At the conceptual level, the quantization procedure replaces the pure particle description of classical mechanics by a particle-wave treatment satisfying the requirements of the fundamental wave–particle dualism. Technically, one can always start from a generalized wave equation and use it as a basis to discuss wave-front propagation in the form of rays following classical particle trajectories, see Sections 2.2.1 and 3.1. Consequently, any wave theory inherently contains that aspect of the wave–particle dualism.

Especially, Maxwell's equations of electrodynamic theory include both wave and particle aspects of electromagnetic fields. Hence, it could be that there are no additional “quantum,” i.e., wave–particle dualistic aspects. However, as we discuss in this chapter, Maxwell's equations can be expressed in the framework of Hamilton's formulation of particle mechanics.

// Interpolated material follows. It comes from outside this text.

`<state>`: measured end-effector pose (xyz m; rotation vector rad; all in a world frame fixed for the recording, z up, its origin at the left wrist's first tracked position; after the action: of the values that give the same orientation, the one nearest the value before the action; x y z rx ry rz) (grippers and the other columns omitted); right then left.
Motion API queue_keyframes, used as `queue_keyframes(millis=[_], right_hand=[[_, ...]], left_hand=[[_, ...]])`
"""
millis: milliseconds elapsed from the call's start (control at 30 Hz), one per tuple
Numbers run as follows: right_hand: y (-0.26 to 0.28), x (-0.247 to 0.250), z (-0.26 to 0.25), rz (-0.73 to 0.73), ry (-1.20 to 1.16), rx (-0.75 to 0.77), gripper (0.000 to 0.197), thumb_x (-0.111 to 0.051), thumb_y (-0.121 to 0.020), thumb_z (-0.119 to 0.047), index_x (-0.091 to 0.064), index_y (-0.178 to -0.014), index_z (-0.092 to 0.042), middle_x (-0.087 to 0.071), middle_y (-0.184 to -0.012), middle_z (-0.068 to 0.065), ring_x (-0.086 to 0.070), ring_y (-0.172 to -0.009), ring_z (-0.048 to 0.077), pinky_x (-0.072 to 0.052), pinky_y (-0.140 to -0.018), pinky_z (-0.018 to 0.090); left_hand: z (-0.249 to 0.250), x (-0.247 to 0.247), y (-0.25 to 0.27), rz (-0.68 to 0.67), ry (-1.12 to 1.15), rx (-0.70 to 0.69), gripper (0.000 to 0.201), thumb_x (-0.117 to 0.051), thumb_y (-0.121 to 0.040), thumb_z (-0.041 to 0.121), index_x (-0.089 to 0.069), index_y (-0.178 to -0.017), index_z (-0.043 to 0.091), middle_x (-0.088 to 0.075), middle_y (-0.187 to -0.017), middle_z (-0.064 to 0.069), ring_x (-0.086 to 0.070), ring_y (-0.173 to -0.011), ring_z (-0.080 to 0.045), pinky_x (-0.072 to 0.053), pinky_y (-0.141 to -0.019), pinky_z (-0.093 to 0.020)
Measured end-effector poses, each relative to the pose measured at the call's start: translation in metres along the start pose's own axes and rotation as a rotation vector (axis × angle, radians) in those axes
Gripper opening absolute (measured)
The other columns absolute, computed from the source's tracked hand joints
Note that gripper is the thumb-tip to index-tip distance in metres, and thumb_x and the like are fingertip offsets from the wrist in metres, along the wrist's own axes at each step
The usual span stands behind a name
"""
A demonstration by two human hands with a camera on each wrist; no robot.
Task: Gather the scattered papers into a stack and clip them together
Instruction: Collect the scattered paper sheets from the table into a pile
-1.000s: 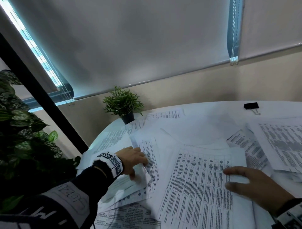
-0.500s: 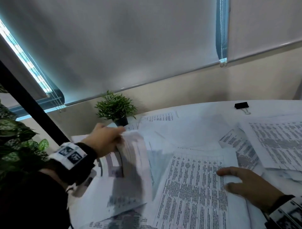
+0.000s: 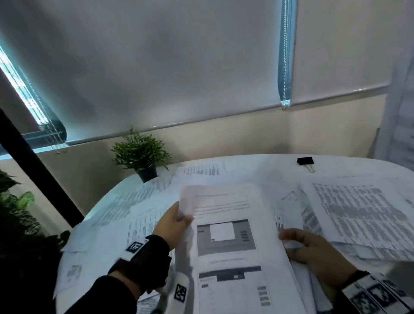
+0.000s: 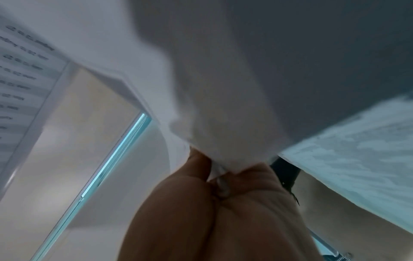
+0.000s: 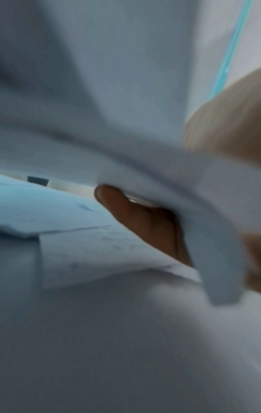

This then suggests that in addition to the approximate ray-like behavior, electromagnetic fields do have a supplementary level of particle-like properties.

Due to the fundamental axiom of wave–particle dualism, the additional particle-like aspects of electromagnetic fields must then also have a wave counterpart that can be axiomatically introduced via the canonical quantization scheme described in Section 3.2.3. Since the spatial dependency in Maxwell's equation contains wave–particle dualism already at the classical level, it is clear that the new level of quantization cannot be a simple real-space feature but has to involve some other space describing the structure of the electromagnetic fields. In fact, this quantization yields several very concrete implications such as quantization of the light energy, elementary fluctuations in the light-field amplitude and intensity, and more.